United States federal agencies, in partnership with the law enforcement bodies of a number of allied nations, are making the first real press to establish security-by-design principles for manufacturers of software and internet-connected devices. While at this point these are only recommendations, it is the first time that the government has issued guidance of this nature.
Security-by-design guidance calls for “out of the box” controls, greatly improved transparency
The current approach to software security is to put most of the responsibility on the end user. The security-by-design guidance shows that governments are increasingly expecting manufacturers and developers to have their products reasonably locked down when they ship, and to be configured for updates that allow new vulnerabilities to be addressed.
What might this look like? At the very beginning of the design process, the guidance calls for developers to use the most secure programming languages possible. The agencies also want to see vastly improved transparency, via everything from shipping a software bill of materials to starting up vulnerability disclosure programs. Code would also be subject to more industry-standard testing before it ships, and periodic reviews afterward.
For end users, the sorts of problems that plague smart devices or budget software would ideally go away. That could mean a guaranteed ability for all products to patch and update during a reasonable period of manufacturer support, as is currently standard for phones, and mandatory password (or multi-factor) protection.
These are all things that consumers want, but hesitancy to implement them voluntarily is almost always tied to cost. Robust security means more development time and more extended support of the product, which means the price tag will almost certainly go up.

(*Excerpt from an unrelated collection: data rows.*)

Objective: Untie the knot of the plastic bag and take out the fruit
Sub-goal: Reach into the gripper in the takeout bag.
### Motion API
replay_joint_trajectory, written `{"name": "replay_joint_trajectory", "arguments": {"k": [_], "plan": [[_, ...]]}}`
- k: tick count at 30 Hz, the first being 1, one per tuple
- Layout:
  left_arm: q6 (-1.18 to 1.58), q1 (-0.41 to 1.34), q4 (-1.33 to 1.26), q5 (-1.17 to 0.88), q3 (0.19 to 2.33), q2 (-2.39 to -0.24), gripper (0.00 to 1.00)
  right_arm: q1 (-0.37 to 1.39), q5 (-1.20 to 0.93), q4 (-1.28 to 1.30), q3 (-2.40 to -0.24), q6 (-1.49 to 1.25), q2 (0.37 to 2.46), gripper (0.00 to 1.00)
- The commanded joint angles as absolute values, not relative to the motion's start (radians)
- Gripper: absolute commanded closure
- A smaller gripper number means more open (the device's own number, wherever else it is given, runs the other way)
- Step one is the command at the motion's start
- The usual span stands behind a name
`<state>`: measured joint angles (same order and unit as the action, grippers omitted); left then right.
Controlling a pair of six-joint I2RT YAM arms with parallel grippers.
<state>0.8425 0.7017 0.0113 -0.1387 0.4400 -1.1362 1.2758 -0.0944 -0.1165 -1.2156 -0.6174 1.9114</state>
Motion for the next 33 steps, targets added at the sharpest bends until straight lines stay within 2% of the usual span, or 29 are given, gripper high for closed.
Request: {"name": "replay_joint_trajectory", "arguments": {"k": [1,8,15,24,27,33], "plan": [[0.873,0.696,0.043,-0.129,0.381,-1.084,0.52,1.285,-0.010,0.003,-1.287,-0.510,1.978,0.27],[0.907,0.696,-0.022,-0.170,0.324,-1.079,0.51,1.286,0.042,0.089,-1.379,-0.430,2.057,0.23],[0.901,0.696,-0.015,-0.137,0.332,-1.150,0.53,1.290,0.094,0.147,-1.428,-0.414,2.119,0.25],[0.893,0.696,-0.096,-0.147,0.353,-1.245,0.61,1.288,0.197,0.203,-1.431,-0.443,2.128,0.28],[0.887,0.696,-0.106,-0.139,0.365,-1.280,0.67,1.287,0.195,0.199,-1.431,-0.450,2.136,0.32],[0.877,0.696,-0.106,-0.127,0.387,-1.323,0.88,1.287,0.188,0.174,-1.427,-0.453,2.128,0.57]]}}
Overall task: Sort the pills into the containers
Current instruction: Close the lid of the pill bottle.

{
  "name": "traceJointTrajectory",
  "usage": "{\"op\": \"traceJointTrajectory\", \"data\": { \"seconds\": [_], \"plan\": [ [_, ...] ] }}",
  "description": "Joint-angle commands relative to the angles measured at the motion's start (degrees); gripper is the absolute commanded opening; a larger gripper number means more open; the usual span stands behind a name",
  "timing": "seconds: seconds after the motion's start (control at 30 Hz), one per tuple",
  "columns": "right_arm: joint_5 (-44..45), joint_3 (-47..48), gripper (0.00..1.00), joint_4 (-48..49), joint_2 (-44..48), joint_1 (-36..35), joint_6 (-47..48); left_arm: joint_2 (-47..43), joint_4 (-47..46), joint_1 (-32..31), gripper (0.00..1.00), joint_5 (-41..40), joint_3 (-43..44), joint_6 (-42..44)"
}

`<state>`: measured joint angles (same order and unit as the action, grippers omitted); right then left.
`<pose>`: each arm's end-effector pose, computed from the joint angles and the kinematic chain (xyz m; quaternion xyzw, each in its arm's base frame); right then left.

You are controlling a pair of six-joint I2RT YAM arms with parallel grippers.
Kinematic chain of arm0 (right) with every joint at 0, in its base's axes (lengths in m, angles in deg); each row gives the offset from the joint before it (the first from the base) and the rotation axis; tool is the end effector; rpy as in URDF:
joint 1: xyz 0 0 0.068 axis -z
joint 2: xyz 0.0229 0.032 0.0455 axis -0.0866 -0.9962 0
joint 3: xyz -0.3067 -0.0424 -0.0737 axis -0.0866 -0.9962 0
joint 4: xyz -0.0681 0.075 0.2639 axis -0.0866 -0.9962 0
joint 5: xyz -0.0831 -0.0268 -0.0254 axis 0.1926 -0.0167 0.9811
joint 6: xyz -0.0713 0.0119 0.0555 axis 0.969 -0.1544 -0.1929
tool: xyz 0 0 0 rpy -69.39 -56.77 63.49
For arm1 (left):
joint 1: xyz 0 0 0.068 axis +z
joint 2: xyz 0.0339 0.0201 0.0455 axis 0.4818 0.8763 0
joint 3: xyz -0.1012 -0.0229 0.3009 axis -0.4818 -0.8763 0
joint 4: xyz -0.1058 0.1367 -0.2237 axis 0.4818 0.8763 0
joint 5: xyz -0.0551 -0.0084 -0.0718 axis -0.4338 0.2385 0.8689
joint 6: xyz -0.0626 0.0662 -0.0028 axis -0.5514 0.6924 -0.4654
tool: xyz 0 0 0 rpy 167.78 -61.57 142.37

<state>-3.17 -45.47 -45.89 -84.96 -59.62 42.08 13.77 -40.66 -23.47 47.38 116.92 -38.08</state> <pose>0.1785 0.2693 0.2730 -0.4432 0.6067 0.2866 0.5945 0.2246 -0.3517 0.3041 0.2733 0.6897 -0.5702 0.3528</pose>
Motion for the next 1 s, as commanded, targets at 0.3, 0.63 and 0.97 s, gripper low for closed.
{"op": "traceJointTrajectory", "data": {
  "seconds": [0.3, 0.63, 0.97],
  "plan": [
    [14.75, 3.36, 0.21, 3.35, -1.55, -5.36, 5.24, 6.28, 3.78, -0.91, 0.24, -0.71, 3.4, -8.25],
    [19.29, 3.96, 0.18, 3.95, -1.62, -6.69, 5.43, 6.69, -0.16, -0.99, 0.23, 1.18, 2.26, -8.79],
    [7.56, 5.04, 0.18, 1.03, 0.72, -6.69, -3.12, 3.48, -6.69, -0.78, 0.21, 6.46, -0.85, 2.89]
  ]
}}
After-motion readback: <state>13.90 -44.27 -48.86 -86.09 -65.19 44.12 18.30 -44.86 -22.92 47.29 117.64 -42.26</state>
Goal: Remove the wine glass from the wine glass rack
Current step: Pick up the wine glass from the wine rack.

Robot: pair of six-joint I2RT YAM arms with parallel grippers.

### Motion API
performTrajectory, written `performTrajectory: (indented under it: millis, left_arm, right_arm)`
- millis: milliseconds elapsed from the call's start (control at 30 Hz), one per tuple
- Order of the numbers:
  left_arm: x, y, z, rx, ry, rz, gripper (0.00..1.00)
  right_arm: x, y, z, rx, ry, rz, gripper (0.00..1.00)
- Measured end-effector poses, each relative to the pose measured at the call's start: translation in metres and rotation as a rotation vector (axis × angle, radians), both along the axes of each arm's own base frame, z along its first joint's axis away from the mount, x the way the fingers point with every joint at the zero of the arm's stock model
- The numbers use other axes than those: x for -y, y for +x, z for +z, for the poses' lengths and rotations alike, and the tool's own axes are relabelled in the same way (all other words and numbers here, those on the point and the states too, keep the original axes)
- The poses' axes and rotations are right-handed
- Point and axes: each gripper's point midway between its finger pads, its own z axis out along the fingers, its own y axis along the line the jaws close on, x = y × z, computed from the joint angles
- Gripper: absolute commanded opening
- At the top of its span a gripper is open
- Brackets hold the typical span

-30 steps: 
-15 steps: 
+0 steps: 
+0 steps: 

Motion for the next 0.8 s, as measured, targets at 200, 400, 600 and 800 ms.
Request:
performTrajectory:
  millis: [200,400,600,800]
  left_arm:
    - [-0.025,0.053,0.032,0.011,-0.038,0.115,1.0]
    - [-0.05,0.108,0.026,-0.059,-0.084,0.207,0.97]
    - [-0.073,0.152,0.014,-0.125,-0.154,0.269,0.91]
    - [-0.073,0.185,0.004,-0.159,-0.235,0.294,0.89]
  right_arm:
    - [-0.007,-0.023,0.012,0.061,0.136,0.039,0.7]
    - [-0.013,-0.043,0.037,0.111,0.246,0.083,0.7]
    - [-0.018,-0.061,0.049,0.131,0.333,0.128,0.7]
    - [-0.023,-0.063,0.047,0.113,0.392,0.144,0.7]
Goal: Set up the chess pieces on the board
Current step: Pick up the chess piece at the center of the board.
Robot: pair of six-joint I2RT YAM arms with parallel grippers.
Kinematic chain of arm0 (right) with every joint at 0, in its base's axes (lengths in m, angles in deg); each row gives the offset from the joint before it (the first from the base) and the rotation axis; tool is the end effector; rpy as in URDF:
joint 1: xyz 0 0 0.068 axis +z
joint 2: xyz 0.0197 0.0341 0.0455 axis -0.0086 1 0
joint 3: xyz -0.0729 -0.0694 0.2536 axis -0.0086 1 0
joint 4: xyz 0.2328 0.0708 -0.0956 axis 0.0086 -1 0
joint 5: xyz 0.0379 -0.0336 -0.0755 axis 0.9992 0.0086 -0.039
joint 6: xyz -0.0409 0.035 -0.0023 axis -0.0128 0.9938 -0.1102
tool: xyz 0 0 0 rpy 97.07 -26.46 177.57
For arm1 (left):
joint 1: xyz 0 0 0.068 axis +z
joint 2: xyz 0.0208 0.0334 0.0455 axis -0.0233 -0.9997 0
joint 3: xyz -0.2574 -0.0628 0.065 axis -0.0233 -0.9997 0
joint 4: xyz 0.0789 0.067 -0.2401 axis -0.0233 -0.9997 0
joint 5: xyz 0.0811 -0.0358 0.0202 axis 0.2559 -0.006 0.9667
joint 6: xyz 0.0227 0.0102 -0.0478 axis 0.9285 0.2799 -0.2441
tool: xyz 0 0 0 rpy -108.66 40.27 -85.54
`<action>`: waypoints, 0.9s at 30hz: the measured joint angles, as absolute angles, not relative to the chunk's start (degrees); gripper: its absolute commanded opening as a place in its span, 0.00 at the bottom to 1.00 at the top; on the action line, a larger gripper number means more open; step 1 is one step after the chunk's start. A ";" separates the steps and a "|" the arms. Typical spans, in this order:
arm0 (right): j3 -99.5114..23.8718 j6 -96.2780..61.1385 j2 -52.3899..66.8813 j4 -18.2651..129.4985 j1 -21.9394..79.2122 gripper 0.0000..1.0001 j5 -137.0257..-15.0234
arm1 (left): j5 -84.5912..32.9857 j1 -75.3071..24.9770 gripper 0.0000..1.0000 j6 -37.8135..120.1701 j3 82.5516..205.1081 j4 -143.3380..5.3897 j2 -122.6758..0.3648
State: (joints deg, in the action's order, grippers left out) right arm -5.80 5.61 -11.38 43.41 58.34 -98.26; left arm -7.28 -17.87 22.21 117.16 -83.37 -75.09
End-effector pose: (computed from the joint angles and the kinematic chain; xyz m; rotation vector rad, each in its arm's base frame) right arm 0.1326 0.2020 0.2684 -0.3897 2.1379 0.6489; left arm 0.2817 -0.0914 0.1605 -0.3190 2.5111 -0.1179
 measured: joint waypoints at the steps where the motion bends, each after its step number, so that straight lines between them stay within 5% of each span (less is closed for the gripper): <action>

International push for better standards, but no regulations as of yet
The security-by-design guidance originates from CISA, the FBI and the NSA, and is supported by about half a dozen US allies around the world. It is unclear to what degree there will be voluntary adoption of these guidelines, but authorities see it as a “conversation starter” that could move to regulation at some point in the future.
Two of the co-signers of the guidance are Germany and the Netherlands, and the conversation about regulation is already underway in the EU with the proposed Cyber Resilience Act aimed at making smart devices more secure. The fortunes of this bill are still in doubt, however, as open source software organizations are coming together to oppose it on the basis of a “chilling effect” on development. The language of the bill exempts “non-commercial” software from regulation, but critics oppose vague language that could be used to sweep up nearly anything in the market that could be tied to a donation of some sort. The bill also seeks to impose these standards on Linux, but with no clear plan as of yet as to naming parties that are responsible for maintaining the open source language and answerable to security failures.